Snoopy is a PHP class that automates many common web browsing functions making it easier to fetch and navigate the web using PHP. It’s pretty handy. I found an interesting bug recently and diagnosed it this afternoon.
If you navigate to a 301 or 302 redirect in a subdirectory you can get something like this:
HTTP/1.1 302 Date: Sat, 13 Oct 2007 20:26:46 GMT Server: Apache/1.3.33 (Unix) Location: destination.xml Transfer-Encoding: chunked Content-Type: text/html; charset=utf-8
The key thing to pay attention to here is Location: destination.xml
. Say your initial request was to:
http://somesite.tld/directory/request.xml
Our next request based on the redirect should be to:
http://somesite.tld/directory/desination.xml
Instead what Snoopy is doing is appending to the hostname, resulting in an incorrect request:
http://somesite.tld/request.xml
This is correct in cases where the first character of a redirect location contains a “/”. In this case it does not, which makes it incorrect. The following patch I wrote corrects this behavior. As far as I can tell (I haven’t read every word of the spec, but many chunks over the years) the HTTP 1.1 specs RFC 2616 only dictate that URI be provided, it doesn’t seem to require full URL’s. See comments for follow up discussion on the specs. My conclusion is that it’s best practice but not required to use absolute URI’s). I wouldn’t call this a very common practice, but it does exist in the wild.
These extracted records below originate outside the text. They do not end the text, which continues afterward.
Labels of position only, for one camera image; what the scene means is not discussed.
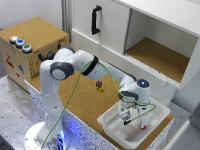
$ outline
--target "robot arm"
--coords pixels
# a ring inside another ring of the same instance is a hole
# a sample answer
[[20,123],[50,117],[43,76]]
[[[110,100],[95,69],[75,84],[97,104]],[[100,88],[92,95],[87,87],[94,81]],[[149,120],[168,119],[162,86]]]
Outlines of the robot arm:
[[[117,67],[99,61],[97,57],[79,50],[76,53],[70,47],[62,47],[55,55],[53,60],[46,60],[40,66],[41,98],[46,110],[45,124],[39,131],[37,138],[40,143],[44,142],[44,137],[52,129],[61,115],[63,105],[59,98],[58,90],[60,80],[67,79],[74,74],[74,70],[82,71],[82,74],[93,80],[99,80],[108,74],[107,70],[98,62],[102,63],[111,73],[111,75],[120,82],[119,91],[126,97],[142,102],[149,102],[150,87],[147,81],[138,80],[130,74],[127,74]],[[119,115],[124,124],[131,122],[130,108],[137,108],[139,114],[148,111],[147,105],[136,105],[134,102],[124,98],[119,94],[121,103],[119,105]],[[141,128],[147,126],[149,115],[141,117]],[[60,121],[55,130],[53,130],[48,141],[57,137],[62,131],[62,122]]]

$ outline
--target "green cable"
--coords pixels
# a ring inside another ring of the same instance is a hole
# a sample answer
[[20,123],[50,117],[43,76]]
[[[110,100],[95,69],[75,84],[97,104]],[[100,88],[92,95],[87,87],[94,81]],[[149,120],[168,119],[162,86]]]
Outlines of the green cable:
[[[78,79],[77,79],[77,81],[76,81],[76,85],[75,85],[75,87],[74,87],[74,90],[73,90],[73,92],[72,92],[72,94],[71,94],[69,100],[67,101],[67,104],[66,104],[65,107],[63,108],[63,111],[62,111],[60,117],[58,118],[58,121],[57,121],[56,124],[53,126],[53,128],[51,129],[51,131],[50,131],[49,134],[47,135],[47,137],[46,137],[44,143],[42,144],[41,150],[42,150],[42,148],[44,147],[44,145],[45,145],[45,143],[46,143],[48,137],[49,137],[50,134],[53,132],[54,128],[57,126],[58,122],[59,122],[60,119],[62,118],[62,115],[63,115],[64,112],[65,112],[65,109],[66,109],[67,106],[69,105],[69,103],[70,103],[70,101],[71,101],[71,99],[72,99],[72,97],[73,97],[73,95],[74,95],[74,92],[76,91],[76,87],[77,87],[77,85],[78,85],[78,82],[79,82],[79,79],[80,79],[80,76],[81,76],[83,70],[84,70],[85,67],[86,67],[88,64],[90,64],[91,62],[92,62],[92,61],[88,62],[88,63],[82,68],[82,70],[81,70],[81,72],[80,72],[80,74],[79,74],[79,76],[78,76]],[[130,99],[130,98],[124,96],[124,95],[119,91],[119,89],[117,88],[117,85],[116,85],[116,83],[115,83],[115,81],[114,81],[114,79],[113,79],[113,77],[112,77],[110,71],[109,71],[102,63],[99,63],[99,64],[108,72],[108,74],[110,75],[110,77],[111,77],[111,79],[112,79],[112,81],[113,81],[113,84],[114,84],[115,88],[117,89],[117,91],[119,92],[120,95],[122,95],[123,97],[125,97],[126,99],[128,99],[128,100],[130,100],[130,101],[132,101],[132,102],[134,102],[134,103],[141,103],[141,104],[147,104],[147,105],[152,105],[152,106],[154,106],[151,110],[149,110],[149,111],[147,111],[147,112],[145,112],[145,113],[143,113],[143,114],[137,116],[136,118],[133,118],[131,121],[133,121],[133,120],[135,120],[135,119],[137,119],[137,118],[139,118],[139,117],[141,117],[141,116],[143,116],[143,115],[145,115],[145,114],[151,112],[152,110],[154,110],[154,109],[156,108],[156,105],[154,105],[154,104],[145,103],[145,102],[140,102],[140,101],[134,101],[134,100],[132,100],[132,99]]]

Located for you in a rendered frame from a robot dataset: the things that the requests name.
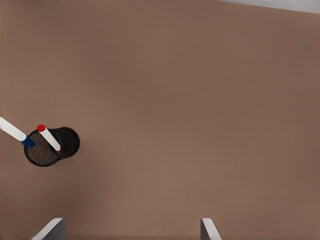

Code provided in this post is released under the same license as Snoopy itself (GNU Lesser General Public License).
Hopefully that solves this problem for anyone else who runs across it. It also teaches a good lesson about redirects. I bet this isn’t the only code out there that incorrectly handles this. Most redirects don’t do this, but there are a few out there that will.